**THE PROBLEM:** Below is some data; print it all back exactly.

**COLLECTED MATERIAL:**
────────────────

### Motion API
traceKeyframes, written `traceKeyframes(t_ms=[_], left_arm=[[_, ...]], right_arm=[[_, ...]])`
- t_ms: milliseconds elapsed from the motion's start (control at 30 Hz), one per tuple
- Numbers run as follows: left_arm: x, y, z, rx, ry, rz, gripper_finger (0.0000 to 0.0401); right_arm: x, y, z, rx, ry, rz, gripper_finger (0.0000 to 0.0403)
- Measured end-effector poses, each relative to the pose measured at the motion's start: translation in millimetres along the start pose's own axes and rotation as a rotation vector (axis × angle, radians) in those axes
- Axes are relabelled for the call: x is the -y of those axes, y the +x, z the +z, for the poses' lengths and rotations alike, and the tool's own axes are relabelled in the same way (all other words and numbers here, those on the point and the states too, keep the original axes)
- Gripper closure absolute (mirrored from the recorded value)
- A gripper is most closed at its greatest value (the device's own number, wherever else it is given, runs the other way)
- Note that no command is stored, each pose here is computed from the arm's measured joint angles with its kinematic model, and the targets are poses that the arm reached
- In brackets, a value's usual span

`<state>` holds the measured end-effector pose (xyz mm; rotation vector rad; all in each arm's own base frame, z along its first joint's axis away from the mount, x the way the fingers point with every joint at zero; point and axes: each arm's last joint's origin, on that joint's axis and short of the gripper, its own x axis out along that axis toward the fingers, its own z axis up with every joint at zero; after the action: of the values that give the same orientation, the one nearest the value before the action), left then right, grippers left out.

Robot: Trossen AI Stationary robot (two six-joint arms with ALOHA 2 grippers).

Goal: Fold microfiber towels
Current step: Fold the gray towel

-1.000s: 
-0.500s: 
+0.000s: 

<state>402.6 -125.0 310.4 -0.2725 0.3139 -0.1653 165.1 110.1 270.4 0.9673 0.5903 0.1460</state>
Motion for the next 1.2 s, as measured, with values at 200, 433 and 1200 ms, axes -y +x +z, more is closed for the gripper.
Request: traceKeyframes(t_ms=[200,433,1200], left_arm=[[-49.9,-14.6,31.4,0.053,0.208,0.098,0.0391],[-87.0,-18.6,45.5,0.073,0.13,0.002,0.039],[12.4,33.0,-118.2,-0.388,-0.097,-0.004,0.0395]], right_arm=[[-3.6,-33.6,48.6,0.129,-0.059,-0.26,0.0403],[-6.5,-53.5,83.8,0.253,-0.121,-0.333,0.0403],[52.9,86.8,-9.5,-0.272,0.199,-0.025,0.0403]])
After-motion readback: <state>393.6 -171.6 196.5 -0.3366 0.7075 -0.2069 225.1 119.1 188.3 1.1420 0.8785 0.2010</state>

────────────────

**SOLUTION BELOW:**
### Motion API
traceKeyframes, written `traceKeyframes(t_ms=[_], left_arm=[[_, ...]], right_arm=[[_, ...]])`
- t_ms: milliseconds elapsed from the motion's start (control at 30 Hz), one per tuple
- Numbers run as follows: left_arm: x, y, z, rx, ry, rz, gripper_finger (0.0000 to 0.0401); right_arm: x, y, z, rx, ry, rz, gripper_finger (0.0000 to 0.0403)
- Measured end-effector poses, each relative to the pose measured at the motion's start: translation in millimetres along the start pose's own axes and rotation as a rotation vector (axis × angle, radians) in those axes
- Axes are relabelled for the call: x is the -y of those axes, y the +x, z the +z, for the poses' lengths and rotations alike, and the tool's own axes are relabelled in the same way (all other words and numbers here, those on the point and the states too, keep the original axes)
- Gripper closure absolute (mirrored from the recorded value)
- A gripper is most closed at its greatest value (the device's own number, wherever else it is given, runs the other way)
- Note that no command is stored, each pose here is computed from the arm's measured joint angles with its kinematic model, and the targets are poses that the arm reached
- In brackets, a value's usual span

`<state>` holds the measured end-effector pose (xyz mm; rotation vector rad; all in each arm's own base frame, z along its first joint's axis away from the mount, x the way the fingers point with every joint at zero; point and axes: each arm's last joint's origin, on that joint's axis and short of the gripper, its own x axis out along that axis toward the fingers, its own z axis up with every joint at zero; after the action: of the values that give the same orientation, the one nearest the value before the action), left then right, grippers left out.

Robot: Trossen AI Stationary robot (two six-joint arms with ALOHA 2 grippers).

Goal: Fold microfiber towels
Current step: Fold the gray towel

-1.000s: 
-0.500s: 
+0.000s: 

<state>402.6 -125.0 310.4 -0.2725 0.3139 -0.1653 165.1 110.1 270.4 0.9673 0.5903 0.1460</state>
Motion for the next 1.2 s, as measured, with values at 200, 433 and 1200 ms, axes -y +x +z, more is closed for the gripper.
Request: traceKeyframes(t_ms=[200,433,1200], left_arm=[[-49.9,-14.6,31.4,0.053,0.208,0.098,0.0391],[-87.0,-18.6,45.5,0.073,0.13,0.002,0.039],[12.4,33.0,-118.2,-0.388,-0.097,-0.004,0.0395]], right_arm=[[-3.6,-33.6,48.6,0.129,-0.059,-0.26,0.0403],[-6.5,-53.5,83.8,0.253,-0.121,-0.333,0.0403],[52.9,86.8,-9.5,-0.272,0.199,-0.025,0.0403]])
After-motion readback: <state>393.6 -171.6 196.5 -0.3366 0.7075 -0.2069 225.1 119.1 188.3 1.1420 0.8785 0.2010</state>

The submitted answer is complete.